→ PROBLEM REQUIREMENTS: Lines from the beginning of the data through the line containing "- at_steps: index" are to be copied exactly, with no other line included.

*** GIVEN INFORMATION

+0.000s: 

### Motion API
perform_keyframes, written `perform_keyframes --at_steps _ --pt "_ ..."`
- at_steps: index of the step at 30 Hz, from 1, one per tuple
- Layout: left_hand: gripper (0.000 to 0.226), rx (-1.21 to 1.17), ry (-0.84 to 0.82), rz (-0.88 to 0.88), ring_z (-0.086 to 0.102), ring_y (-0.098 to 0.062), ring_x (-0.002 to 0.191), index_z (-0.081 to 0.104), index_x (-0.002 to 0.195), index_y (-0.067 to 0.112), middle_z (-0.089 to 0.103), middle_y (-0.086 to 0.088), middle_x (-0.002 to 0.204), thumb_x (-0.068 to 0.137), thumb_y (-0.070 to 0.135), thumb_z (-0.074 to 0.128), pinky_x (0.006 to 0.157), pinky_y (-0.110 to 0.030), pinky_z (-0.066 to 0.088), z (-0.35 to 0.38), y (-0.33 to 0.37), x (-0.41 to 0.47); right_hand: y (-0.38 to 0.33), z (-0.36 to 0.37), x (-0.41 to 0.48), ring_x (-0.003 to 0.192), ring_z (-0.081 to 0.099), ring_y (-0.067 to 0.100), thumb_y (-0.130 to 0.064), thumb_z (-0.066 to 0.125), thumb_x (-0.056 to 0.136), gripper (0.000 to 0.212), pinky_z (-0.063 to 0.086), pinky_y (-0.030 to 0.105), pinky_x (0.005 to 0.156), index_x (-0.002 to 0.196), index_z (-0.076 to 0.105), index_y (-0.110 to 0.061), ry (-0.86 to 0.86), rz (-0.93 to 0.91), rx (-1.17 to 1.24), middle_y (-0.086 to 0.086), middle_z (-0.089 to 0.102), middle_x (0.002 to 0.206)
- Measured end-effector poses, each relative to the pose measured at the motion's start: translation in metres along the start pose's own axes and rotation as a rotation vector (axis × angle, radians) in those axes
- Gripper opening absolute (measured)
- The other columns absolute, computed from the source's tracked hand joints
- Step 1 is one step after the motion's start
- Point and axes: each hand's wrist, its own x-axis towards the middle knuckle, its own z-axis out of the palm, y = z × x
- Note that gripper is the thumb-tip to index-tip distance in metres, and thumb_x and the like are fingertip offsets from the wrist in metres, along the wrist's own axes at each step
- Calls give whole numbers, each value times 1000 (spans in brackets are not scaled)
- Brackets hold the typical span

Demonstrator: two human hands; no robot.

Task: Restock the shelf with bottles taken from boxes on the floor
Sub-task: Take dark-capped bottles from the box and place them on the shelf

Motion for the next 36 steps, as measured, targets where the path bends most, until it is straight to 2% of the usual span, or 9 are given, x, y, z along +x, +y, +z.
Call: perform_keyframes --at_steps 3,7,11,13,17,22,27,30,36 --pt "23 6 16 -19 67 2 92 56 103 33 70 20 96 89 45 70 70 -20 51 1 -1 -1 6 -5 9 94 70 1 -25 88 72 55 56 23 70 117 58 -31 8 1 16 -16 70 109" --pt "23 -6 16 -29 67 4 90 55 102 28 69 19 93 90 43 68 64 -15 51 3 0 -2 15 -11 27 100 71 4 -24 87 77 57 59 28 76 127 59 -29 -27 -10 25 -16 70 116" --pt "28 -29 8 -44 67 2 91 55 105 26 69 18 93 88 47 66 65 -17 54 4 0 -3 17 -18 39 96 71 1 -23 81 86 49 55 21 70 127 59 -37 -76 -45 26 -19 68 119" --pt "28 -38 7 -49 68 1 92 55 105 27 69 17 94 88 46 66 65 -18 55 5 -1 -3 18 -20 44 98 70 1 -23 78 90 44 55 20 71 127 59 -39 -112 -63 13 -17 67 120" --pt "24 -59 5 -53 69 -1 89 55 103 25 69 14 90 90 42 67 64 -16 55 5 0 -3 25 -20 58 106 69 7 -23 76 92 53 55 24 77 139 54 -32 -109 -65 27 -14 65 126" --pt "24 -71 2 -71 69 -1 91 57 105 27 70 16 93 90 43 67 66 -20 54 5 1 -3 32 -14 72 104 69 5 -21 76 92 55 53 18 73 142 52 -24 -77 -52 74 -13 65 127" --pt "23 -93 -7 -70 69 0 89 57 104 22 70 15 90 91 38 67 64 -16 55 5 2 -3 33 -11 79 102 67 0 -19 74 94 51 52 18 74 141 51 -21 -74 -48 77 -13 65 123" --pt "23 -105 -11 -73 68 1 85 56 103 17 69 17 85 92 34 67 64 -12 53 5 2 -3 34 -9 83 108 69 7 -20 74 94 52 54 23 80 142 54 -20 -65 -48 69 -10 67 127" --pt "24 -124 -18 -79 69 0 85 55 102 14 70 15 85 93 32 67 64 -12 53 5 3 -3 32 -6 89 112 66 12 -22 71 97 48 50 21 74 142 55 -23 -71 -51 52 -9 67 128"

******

→ RESPONSE:
+0.000s: 

### Motion API
perform_keyframes, written `perform_keyframes --at_steps _ --pt "_ ..."`
- at_steps: index of the step at 30 Hz, from 1, one per tuple

No more output is required.